Malaysian Resources Corp - A Knack for Prime Land

kiasutrader
Publish date: Fri, 16 Jun 2017, 08:48 AM

MRCB announced that its 51%-owned subsidiary METRO is acquiring three parcels of land in Jalan Putra measuring c.10.06 acres for a total consideration of RM335.5m from DBKL. We are long-term positive on the acquisitions due to their close vicinity to KL City Centre. No changes to FY17-18E core earnings. Maintain MARKET PERFORM with an unchanged SoP- driven Target Price of RM1.32 (cum-rights TP, RM1.65).

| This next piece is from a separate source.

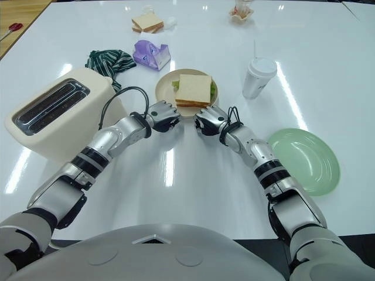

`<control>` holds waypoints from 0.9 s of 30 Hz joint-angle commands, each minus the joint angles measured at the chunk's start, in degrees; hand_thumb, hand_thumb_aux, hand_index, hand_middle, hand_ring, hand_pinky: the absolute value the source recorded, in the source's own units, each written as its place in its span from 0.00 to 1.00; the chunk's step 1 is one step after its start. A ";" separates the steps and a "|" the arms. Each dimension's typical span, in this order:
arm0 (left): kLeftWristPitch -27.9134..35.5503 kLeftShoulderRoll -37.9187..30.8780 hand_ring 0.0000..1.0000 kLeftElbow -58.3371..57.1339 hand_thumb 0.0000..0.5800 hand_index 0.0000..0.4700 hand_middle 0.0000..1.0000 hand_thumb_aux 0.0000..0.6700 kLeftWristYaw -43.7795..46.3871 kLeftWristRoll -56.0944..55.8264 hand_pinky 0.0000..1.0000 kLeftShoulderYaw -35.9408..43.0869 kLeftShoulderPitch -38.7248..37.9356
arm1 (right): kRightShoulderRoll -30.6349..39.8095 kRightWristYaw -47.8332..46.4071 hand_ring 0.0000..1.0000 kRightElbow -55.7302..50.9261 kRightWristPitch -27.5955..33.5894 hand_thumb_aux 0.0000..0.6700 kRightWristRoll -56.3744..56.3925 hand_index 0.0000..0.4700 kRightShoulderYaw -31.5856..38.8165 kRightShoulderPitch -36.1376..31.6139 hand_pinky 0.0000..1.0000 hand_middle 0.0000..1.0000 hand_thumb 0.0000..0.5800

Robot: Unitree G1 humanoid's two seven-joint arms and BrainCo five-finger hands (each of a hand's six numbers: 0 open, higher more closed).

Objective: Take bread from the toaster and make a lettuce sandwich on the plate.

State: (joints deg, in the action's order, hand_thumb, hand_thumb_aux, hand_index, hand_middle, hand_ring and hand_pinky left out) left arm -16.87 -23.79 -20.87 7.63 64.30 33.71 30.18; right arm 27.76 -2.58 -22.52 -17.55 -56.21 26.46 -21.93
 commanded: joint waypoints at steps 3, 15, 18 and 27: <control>1.66 -8.09 0.00 22.17 0.00 0.00 0.00 0.00 -1.69 -2.84 0.00 -5.93 -13.97 | 8.73 -1.65 1.00 21.58 0.36 1.00 5.94 1.00 -7.80 15.68 1.00 1.00 1.00; -4.59 -3.92 0.00 43.47 0.00 0.00 0.00 0.00 -13.34 -24.73 0.00 -22.27 -38.47 | 0.40 17.13 0.00 49.17 -7.27 0.00 16.22 0.00 -28.59 42.55 0.00 0.00 0.00; -8.50 -2.81 0.00 40.70 0.00 0.00 0.00 0.00 -16.67 -25.21 0.00 -23.11 -35.54 | -1.36 20.88 0.00 46.62 -11.42 0.00 15.81 0.00 -27.97 41.18 0.00 0.00 0.00; -12.82 -0.12 0.00 40.23 0.00 0.00 0.00 0.00 -16.88 -30.67 0.00 -24.21 -37.19 | -3.86 19.69 0.00 41.31 -15.65 0.00 18.62 0.00 -25.27 38.14 0.00 0.00 0.00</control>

Surprise! Yesterday, MRCB surprised us with an announcement where their 51%-owned subsidiary i.e. Metro Spectacular Sdn Bhd (METRO) is acquiring three parcels of land measuring 10.06 acres in Jalan Putra for a total consideration of RM335.5m. While we are not certain on the exact location, we believe that they are just a throw stone away from Sunway Putra Mall given that these lands are still within the locality of Jalan Putra, Kuala Lumpur. (Kindly refer overleaf for more land details).

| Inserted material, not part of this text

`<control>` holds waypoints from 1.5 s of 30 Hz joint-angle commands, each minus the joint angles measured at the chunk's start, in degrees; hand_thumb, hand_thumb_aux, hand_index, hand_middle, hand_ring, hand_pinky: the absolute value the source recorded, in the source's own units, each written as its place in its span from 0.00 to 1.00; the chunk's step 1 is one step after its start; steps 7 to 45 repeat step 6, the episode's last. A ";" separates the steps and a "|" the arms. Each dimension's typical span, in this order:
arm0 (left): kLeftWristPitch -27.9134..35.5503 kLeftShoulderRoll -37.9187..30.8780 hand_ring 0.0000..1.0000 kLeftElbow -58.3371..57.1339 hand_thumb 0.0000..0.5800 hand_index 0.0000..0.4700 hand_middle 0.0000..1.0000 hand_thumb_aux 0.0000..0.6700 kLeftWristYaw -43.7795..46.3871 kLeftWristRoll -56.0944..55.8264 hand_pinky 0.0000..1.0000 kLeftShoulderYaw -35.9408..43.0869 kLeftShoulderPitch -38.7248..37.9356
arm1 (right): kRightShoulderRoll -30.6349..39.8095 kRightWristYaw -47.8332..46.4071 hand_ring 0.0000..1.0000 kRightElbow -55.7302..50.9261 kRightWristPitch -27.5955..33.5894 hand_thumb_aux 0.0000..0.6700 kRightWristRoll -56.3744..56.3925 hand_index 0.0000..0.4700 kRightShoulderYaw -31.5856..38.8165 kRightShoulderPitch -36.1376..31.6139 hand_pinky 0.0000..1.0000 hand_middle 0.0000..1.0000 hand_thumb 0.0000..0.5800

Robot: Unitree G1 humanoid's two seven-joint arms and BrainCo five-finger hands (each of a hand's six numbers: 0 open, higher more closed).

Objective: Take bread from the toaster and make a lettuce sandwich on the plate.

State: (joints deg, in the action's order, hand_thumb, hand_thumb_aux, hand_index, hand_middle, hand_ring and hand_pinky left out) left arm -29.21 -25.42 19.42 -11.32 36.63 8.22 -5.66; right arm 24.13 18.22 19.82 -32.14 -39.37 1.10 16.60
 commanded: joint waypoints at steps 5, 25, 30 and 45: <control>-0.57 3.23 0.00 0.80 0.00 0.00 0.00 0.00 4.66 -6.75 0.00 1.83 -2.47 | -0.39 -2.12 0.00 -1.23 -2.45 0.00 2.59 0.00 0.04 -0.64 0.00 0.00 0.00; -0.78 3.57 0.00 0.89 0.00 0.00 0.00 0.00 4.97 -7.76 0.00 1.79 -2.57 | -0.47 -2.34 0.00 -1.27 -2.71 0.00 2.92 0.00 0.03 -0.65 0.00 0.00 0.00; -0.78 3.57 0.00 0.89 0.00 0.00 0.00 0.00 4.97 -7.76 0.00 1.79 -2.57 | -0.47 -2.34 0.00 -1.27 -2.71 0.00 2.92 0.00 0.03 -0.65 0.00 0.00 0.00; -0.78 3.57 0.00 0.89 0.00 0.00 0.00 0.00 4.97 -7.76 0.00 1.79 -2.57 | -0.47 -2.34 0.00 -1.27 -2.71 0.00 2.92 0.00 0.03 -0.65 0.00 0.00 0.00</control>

Cash is king! We believe that their recent corporate proposal of raising RM2.8b through rights issuance and also the divestment of its Bukit Jalil land to EPF for RM1.1b, which would turn their existing net gearing of 0.94x (as of 1Q17) to a strong net cash position gives them room to acquire these three parcels of land. After concluding the Kwasa land deal and this latest acquisition, we expect them to maintain net cash position of -0.01x. The acquisition price for the three parcels of land translates to RM765.4psf representing 27.5% premium over the last transacted price of RM600.0psf in 2014 for commercial land within Jalan Putra locality. Based on a conservative land cost to GDV ratio assumption of 20%-25%, we believe that this particular land could generate a potential GDV of between of RM1.3b and RM1.7b.

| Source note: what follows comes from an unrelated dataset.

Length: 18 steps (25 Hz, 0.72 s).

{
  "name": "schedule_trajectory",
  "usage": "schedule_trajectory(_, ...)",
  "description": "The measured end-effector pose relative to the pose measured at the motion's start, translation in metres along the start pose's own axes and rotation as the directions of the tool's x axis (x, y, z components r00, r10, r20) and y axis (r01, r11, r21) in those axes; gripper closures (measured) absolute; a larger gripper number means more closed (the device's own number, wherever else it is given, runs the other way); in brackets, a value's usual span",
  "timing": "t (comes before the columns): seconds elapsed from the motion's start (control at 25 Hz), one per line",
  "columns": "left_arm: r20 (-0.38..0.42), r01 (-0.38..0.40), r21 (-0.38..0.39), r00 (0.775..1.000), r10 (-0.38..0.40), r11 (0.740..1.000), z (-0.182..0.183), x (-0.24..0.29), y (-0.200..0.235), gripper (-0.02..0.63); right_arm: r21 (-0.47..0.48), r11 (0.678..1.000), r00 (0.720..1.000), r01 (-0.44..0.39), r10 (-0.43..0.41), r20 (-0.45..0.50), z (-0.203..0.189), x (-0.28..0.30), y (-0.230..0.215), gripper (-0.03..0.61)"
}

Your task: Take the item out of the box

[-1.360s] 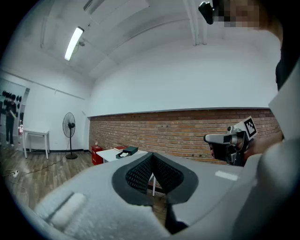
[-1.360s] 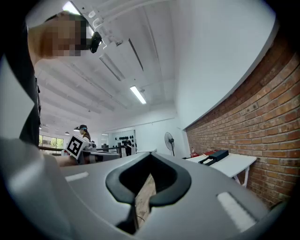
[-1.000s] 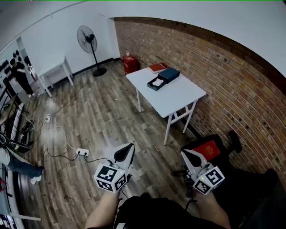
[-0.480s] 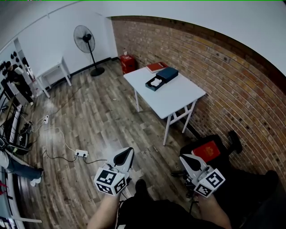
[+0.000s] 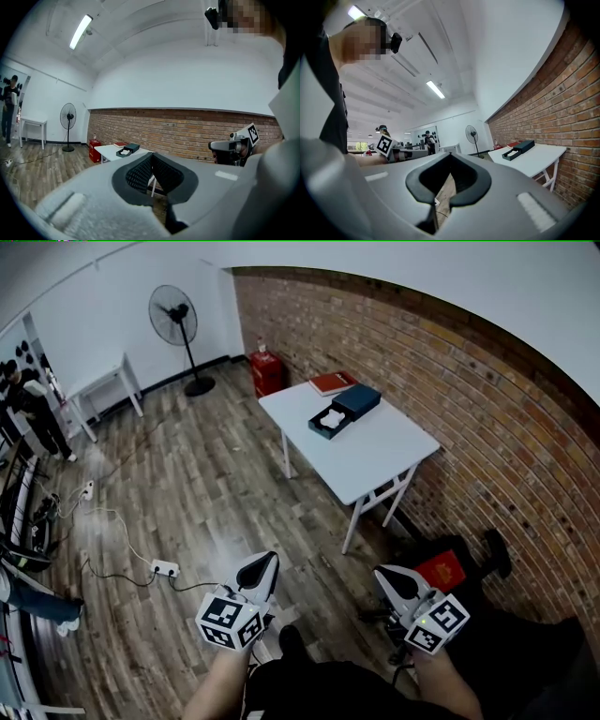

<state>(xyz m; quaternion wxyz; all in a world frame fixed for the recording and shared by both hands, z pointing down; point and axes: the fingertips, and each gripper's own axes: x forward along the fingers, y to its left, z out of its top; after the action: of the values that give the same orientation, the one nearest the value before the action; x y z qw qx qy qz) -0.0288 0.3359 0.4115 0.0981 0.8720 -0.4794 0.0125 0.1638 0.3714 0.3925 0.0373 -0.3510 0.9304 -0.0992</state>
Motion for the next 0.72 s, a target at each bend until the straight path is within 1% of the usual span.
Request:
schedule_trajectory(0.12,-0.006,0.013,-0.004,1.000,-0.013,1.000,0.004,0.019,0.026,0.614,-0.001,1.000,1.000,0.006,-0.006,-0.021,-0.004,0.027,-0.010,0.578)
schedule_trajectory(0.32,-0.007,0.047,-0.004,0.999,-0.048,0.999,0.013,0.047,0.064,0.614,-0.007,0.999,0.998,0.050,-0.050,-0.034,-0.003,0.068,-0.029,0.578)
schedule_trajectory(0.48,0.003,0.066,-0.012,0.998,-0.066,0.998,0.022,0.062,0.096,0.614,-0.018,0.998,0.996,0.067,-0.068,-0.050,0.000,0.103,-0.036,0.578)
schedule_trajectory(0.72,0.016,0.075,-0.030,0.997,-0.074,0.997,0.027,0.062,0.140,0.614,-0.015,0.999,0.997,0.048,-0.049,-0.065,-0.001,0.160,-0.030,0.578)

Outlook. Moving into FY17, management are maintaining their sales target at RM1.2b, banking on their planned launches of Sentral Suites (GDV: RM1.4b), 9 Seputeh Phase 2 (GDV: >RM900.0m), Bukit Rahman Putra (GDV: RM100.0m) and Bandar Sri Iskandar (GDV: RM16.0m). MRCB’s remaining external construction order-book stands at c.RM7.0b. Coupled with c.RM1.5b unbilled property sales, these numbers will provide the group with at least four years of earnings visibility.

Earnings unchanged. We make no changes to our FY17-18E numbers as we believe it would take at least another 2-3 years for projects on these three parcels of land to be launched as they are still required to reapply for a higher plot ratio from its existing plot ratio of 3.0x.

MARKET PERFORM maintained. We reiterate our MARKET PERFORM with an unchanged SoP-driven Target Price of RM1.32 (cum-rights TP, RM1.65), as we have yet to factor in any GDV replenishments into our RNAV due to the lack of details from management on the development plans for these three parcels of land. However, we deem that even if we were to input RM1.3b- RM1.7b GDV replenishment into our RNAV, the impact is immaterial to our TP of RM1.32.

Downside risks to our call include: (i) weaker-than-expected property sales, (ii) higher-than-expected administrative cost, (iii) negative real estate policies, and (iv) tighter lending environment.